Volcom Starts Program To Boost Its Organic Cotton Supply Chain

Manufacturing

As of Thursday, May 2, 2019

Action-sports brand Volcom recently announced that it is participating in an initiative to increase the supply of organic cotton.

Called Farm to Yarn, the program forecasts that by improving wages and living standards of farmers growing organic cotton, it will increase organic cotton harvests and safeguard the world’s environment.

The Costa Mesa, Calif.–based Volcom and its parent company, Kering, a Paris-headquartered luxury conglomerate, started working on the program last year with CottonConnect, a London-headquartered group that works on building sustainable supply chains, teaching sustainable agriculture practices and developing skills of women in the countries where organic supply chains start.

Currently, Volcom is the only Kering brand participating in Farm to Yarn.
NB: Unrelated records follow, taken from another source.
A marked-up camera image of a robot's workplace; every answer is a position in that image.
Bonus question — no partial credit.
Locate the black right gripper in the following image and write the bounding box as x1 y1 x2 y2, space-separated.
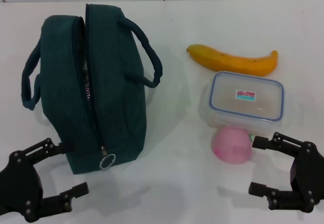
248 132 324 213

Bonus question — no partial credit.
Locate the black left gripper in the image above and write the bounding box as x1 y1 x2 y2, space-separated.
0 137 90 222

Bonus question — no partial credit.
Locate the pink peach toy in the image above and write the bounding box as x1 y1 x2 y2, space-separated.
211 126 254 164

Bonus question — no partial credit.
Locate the clear container with blue-rimmed lid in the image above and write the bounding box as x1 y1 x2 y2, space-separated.
199 71 285 136

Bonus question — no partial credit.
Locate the dark teal insulated lunch bag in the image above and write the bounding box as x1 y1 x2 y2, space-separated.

Kering is the parent company of designer fashion companies Gucci, Yves Saint Laurent and Alexander McQueen.

The program will also guarantee that yarn labeled and sold as organic cotton is indeed organic cotton, said Arvind Rewal, CottonConnect’s South Asia regional director. Certifying cotton as organic can occasionally be a murky process. “This project with Volcom and Kering is a great example of how a company is intentionally seeking traceability in a supply chain that was said to be impossible to map,” Rewal said.
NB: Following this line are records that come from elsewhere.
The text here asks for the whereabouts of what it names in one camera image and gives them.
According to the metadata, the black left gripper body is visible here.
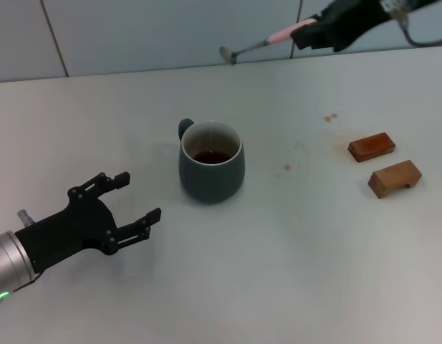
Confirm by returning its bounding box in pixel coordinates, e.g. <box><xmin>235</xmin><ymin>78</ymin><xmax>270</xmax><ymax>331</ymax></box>
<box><xmin>14</xmin><ymin>188</ymin><xmax>118</xmax><ymax>275</ymax></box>

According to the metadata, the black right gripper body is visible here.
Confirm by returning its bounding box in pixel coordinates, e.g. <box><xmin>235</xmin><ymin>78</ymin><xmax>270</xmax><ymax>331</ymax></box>
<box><xmin>320</xmin><ymin>0</ymin><xmax>410</xmax><ymax>54</ymax></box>

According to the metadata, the pink handled metal spoon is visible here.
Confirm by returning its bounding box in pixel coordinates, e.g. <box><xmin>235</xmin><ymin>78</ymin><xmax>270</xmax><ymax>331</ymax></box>
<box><xmin>219</xmin><ymin>18</ymin><xmax>317</xmax><ymax>65</ymax></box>

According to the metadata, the grey ceramic cup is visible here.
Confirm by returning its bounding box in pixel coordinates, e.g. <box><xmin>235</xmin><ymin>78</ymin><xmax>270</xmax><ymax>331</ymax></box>
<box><xmin>177</xmin><ymin>118</ymin><xmax>246</xmax><ymax>205</ymax></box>

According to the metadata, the dark coffee liquid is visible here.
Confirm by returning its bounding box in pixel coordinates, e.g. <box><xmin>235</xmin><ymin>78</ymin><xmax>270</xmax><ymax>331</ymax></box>
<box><xmin>191</xmin><ymin>150</ymin><xmax>231</xmax><ymax>164</ymax></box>

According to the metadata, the dark reddish wooden block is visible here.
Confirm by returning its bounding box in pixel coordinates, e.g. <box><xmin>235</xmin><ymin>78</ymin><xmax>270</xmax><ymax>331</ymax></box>
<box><xmin>347</xmin><ymin>132</ymin><xmax>397</xmax><ymax>163</ymax></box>

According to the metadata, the light brown notched wooden block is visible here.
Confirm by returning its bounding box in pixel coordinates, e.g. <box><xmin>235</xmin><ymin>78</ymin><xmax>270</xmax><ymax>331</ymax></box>
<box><xmin>367</xmin><ymin>159</ymin><xmax>423</xmax><ymax>199</ymax></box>

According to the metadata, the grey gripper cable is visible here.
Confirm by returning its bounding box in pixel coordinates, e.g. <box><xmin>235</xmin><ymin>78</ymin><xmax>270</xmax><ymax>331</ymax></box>
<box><xmin>398</xmin><ymin>12</ymin><xmax>442</xmax><ymax>47</ymax></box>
Volcom and CottonConnect quietly started the program in 2017 in eight separate villages in India’s Madhya Pradesh region. The pilot program produced nearly 27 metric tons of organic cotton, which makes up an estimated 15 percent of Volcom’s total organic-cotton supply.

Through a separate 2015 program that took place in India, Kering partnered with CottonConnect. Its sustainable supply chains increased organic-cotton output 16 percent, CottonConnect reported. It also decreased production costs.

The program also offers a yearlong organic-farming-skills program for 150 farmers that includes working to develop natural pest controls and organic fertilizers. Advocates of organic cotton contend that nonorganic cotton farming uses pesticides and fertilizers that poison farm fields and dangerously limit the arability of the land.

The program also offers programs on women’s rights and life skills. “We are truly proud of this program as it embodies both environmental and social benefits,” said Ryan Immegart, chief marketing officer at Volcom. “In addition, it represents another strategic milestone in our never-ending mission to be true to this planet.”